→ **WHAT TO WORK ON**: The full listing should be set down exactly as it reads.

→ **EXERCISE DATA**:

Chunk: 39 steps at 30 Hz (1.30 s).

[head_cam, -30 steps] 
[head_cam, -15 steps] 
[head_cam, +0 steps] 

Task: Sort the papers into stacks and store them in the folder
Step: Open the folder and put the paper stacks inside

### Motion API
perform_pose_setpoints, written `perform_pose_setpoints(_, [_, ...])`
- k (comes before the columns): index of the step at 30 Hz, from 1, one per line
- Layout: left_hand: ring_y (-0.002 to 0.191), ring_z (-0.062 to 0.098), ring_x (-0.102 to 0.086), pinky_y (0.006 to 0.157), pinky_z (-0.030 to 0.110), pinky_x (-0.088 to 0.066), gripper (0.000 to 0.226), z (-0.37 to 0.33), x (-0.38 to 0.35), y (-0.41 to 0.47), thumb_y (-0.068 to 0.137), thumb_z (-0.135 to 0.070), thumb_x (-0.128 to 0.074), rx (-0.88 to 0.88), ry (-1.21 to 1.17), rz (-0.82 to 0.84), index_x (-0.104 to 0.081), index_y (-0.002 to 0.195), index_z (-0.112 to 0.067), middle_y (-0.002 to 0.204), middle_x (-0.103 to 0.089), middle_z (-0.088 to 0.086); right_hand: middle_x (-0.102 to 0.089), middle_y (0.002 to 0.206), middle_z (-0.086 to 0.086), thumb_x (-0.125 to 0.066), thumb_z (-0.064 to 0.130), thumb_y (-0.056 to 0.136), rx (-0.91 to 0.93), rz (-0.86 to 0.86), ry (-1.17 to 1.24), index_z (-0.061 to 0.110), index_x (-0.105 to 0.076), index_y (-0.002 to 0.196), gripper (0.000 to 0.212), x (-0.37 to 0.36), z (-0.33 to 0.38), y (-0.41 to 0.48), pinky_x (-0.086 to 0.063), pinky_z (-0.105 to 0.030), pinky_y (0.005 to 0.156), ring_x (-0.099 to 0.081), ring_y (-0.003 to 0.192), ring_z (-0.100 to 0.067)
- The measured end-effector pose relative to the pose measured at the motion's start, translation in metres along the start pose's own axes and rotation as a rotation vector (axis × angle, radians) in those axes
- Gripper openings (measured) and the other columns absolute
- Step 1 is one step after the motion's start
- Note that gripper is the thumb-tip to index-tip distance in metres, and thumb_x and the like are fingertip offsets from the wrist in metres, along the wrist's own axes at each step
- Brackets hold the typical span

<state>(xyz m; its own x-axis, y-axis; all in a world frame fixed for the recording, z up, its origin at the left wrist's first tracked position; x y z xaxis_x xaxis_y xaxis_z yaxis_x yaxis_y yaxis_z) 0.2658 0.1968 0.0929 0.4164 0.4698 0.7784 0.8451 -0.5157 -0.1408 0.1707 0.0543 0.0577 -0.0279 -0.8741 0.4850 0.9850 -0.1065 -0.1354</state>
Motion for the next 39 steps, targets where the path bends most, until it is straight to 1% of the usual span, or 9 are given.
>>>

→ **EXERCISE SOLUTION**:
Chunk: 39 steps at 30 Hz (1.30 s).

[head_cam, -30 steps] 
[head_cam, -15 steps] 
[head_cam, +0 steps] 

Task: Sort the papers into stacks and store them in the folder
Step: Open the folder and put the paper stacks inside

### Motion API
perform_pose_setpoints, written `perform_pose_setpoints(_, [_, ...])`
- k (comes before the columns): index of the step at 30 Hz, from 1, one per line
- Layout: left_hand: ring_y (-0.002 to 0.191), ring_z (-0.062 to 0.098), ring_x (-0.102 to 0.086), pinky_y (0.006 to 0.157), pinky_z (-0.030 to 0.110), pinky_x (-0.088 to 0.066), gripper (0.000 to 0.226), z (-0.37 to 0.33), x (-0.38 to 0.35), y (-0.41 to 0.47), thumb_y (-0.068 to 0.137), thumb_z (-0.135 to 0.070), thumb_x (-0.128 to 0.074), rx (-0.88 to 0.88), ry (-1.21 to 1.17), rz (-0.82 to 0.84), index_x (-0.104 to 0.081), index_y (-0.002 to 0.195), index_z (-0.112 to 0.067), middle_y (-0.002 to 0.204), middle_x (-0.103 to 0.089), middle_z (-0.088 to 0.086); right_hand: middle_x (-0.102 to 0.089), middle_y (0.002 to 0.206), middle_z (-0.086 to 0.086), thumb_x (-0.125 to 0.066), thumb_z (-0.064 to 0.130), thumb_y (-0.056 to 0.136), rx (-0.91 to 0.93), rz (-0.86 to 0.86), ry (-1.17 to 1.24), index_z (-0.061 to 0.110), index_x (-0.105 to 0.076), index_y (-0.002 to 0.196), gripper (0.000 to 0.212), x (-0.37 to 0.36), z (-0.33 to 0.38), y (-0.41 to 0.48), pinky_x (-0.086 to 0.063), pinky_z (-0.105 to 0.030), pinky_y (0.005 to 0.156), ring_x (-0.099 to 0.081), ring_y (-0.003 to 0.192), ring_z (-0.100 to 0.067)
- The measured end-effector pose relative to the pose measured at the motion's start, translation in metres along the start pose's own axes and rotation as a rotation vector (axis × angle, radians) in those axes
- Gripper openings (measured) and the other columns absolute
- Step 1 is one step after the motion's start
- Note that gripper is the thumb-tip to index-tip distance in metres, and thumb_x and the like are fingertip offsets from the wrist in metres, along the wrist's own axes at each step
- Brackets hold the typical span

<state>(xyz m; its own x-axis, y-axis; all in a world frame fixed for the recording, z up, its origin at the left wrist's first tracked position; x y z xaxis_x xaxis_y xaxis_z yaxis_x yaxis_y yaxis_z) 0.2658 0.1968 0.0929 0.4164 0.4698 0.7784 0.8451 -0.5157 -0.1408 0.1707 0.0543 0.0577 -0.0279 -0.8741 0.4850 0.9850 -0.1065 -0.1354</state>
Motion for the next 39 steps, targets where the path bends most, until it is straight to 1% of the usual span, or 9 are given.
>>>

This output completes the exercise.